▶ _Work task_
From the data that follows, set down exactly the lines from the one with "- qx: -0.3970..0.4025" through the one with "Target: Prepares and", counting both. Pictures stay out.

▶ _Input data_
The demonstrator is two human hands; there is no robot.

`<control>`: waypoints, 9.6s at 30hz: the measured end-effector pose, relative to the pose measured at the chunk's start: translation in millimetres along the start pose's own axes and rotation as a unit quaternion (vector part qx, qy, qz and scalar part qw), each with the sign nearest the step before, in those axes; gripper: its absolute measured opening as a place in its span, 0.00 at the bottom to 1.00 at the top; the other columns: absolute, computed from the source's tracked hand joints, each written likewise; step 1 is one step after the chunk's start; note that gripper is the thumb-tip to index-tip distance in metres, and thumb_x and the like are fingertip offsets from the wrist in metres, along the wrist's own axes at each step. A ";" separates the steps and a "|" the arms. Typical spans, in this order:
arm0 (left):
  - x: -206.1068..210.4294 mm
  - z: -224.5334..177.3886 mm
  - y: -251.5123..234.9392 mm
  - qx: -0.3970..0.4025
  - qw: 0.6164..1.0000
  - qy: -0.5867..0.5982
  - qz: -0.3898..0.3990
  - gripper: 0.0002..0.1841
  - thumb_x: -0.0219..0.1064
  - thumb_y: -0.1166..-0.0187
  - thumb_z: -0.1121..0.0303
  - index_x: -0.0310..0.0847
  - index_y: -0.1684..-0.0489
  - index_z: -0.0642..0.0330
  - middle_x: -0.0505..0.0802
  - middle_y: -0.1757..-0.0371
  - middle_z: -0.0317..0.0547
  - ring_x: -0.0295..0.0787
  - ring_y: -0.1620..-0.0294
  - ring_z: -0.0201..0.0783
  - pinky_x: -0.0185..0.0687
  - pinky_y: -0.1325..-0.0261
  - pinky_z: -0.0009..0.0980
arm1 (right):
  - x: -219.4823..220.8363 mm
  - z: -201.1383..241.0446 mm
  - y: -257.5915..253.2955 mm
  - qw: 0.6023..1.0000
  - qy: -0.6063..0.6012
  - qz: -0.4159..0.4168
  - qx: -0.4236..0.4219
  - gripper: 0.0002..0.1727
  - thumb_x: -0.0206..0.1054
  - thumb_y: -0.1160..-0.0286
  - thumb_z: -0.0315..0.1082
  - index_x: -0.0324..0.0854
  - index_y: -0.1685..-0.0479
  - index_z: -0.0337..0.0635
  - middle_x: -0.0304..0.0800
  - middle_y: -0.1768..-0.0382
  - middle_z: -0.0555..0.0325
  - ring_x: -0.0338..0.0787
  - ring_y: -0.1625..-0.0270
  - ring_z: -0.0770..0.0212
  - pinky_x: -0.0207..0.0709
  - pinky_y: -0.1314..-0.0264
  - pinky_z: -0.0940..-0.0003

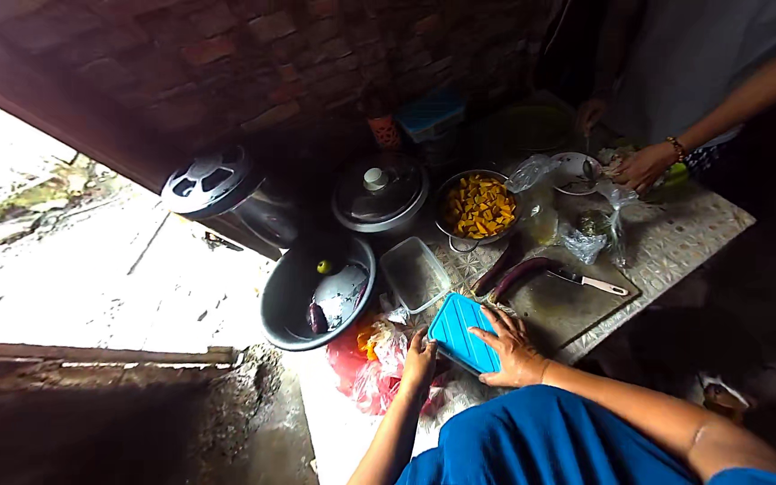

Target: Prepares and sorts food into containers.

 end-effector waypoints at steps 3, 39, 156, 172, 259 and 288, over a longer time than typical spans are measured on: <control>1.2 -2.2 -0.2 0.016 1.000 -0.005 0.006 0.27 0.49 0.04 0.57 0.57 0.11 0.60 0.85 0.34 0.71 0.95 0.55 0.57 0.93 0.53 0.52 | -10.7 -21.1 12.4 0.987 -0.080 -0.138 -0.004 0.52 0.84 0.53 0.60 0.74 0.15 0.61 0.53 0.07 0.43 0.54 0.07 0.34 0.53 0.17 0.26; 91.4 -88.6 22.6 0.009 0.995 -0.091 0.032 0.15 0.57 0.12 0.77 0.80 0.33 0.71 0.95 0.60 0.57 0.95 0.74 0.41 0.95 0.66 0.36 | -76.2 -120.8 68.2 0.864 -0.426 -0.231 0.135 0.21 0.59 0.12 0.36 0.76 0.26 0.35 0.89 0.44 0.48 0.87 0.66 0.65 0.82 0.68 0.68; 59.0 -55.8 -8.3 0.211 0.801 -0.557 0.059 0.18 0.60 0.14 0.62 0.88 0.36 0.61 0.86 0.27 0.52 0.78 0.21 0.50 0.61 0.14 0.53 | -284.9 -175.3 -22.7 0.897 -0.313 -0.310 0.045 0.04 0.72 0.24 0.26 0.84 0.67 0.36 0.85 0.71 0.65 0.82 0.66 0.77 0.79 0.54 0.76; 61.6 -53.2 16.9 0.142 0.830 -0.521 0.142 0.22 0.61 0.13 0.62 0.80 0.25 0.62 0.82 0.20 0.54 0.78 0.20 0.52 0.70 0.17 0.52 | -196.9 -31.5 -67.3 0.941 -0.258 -0.181 -0.122 0.13 0.70 0.22 0.36 0.87 0.70 0.35 0.86 0.72 0.59 0.81 0.67 0.75 0.76 0.57 0.74; 28.9 -109.9 47.1 0.255 0.966 -0.003 0.035 0.31 0.53 0.12 0.55 0.62 0.15 0.65 0.90 0.36 0.48 0.93 0.44 0.39 0.91 0.43 0.37 | -228.9 -124.6 28.5 0.813 -0.495 -0.296 0.074 0.14 0.53 0.19 0.22 0.78 0.41 0.33 0.91 0.73 0.62 0.86 0.83 0.70 0.83 0.81 0.74; -142.0 -7.4 185.0 0.253 0.888 0.205 -0.324 0.30 0.36 0.04 0.59 0.51 0.09 0.70 0.70 0.13 0.58 0.69 0.15 0.31 0.63 0.14 0.28 | -38.7 275.5 -36.6 0.845 0.123 -0.109 -0.510 0.18 0.62 0.27 0.21 0.92 0.45 0.42 0.94 0.47 0.45 0.90 0.43 0.39 0.83 0.43 0.43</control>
Point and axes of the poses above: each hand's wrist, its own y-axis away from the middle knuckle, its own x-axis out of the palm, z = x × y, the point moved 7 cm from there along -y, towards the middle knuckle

▶ _Written response_
  - qx: -0.3970..0.4025
  - qw: 0.6164..1.0000
  - qy: -0.5867..0.5982
  - qz: -0.3898..0.3990
  - gripper: 0.0002..0.1841
  - thumb_x: -0.0219..0.1064
  - thumb_y: -0.1166..-0.0187
  - thumb_z: -0.1121..0.0303
  - index_x: -0.0310..0.0847
  - index_y: -0.1684..-0.0489
  - index_z: -0.0642..0.0330
  - middle_x: -0.0505..0.0802
  - middle_y: -0.1757..-0.0371
  - middle_z: -0.0317..0.0547
  - ring_x: -0.0295..0.0787
  - ring_y: -0.1620..-0.0294
  - ring_z: -0.0201..0.0783
  - pinky_x: -0.0185..0.0687
  - pinky_y: -0.1325..-0.0261
  - pinky_z: -0.0009..0.0980
arm1 (right):
  - x: -219.4823..220.8363 mm
  - z: -201.1383..241.0446 mm
  - y: -257.5915..253.2955 mm
  - qw: 0.6023..1.0000
  - qy: -0.6063..0.6012
  - qz: -0.4159..0.4168
  - qx: -0.4236..0.4219
  - gripper: 0.0002..0.1727
  - thumb_x: -0.0206..0.1054
  - thumb_y: -0.1160..-0.0286
  - thumb_z: -0.0315..0.1082
  - index_x: -0.0324..0.0854
  - index_y: -0.1685..-0.0479
  - index_z: -0.0337..0.0635
  - middle_x: -0.0304..0.0800
  - middle_y: -0.1768..-0.0382
  - middle_z: -0.0555..0.0325
  - ring_x: -0.0338..0.0787
  - ring_y: -0.1625..-0.0270
  - ring_z: -0.0770..0.0212
  - pinky_x: -0.0207..0.0709
  - pinky_y: -0.1314..-0.0264
  - pinky_z: -0.0940..-0.0003


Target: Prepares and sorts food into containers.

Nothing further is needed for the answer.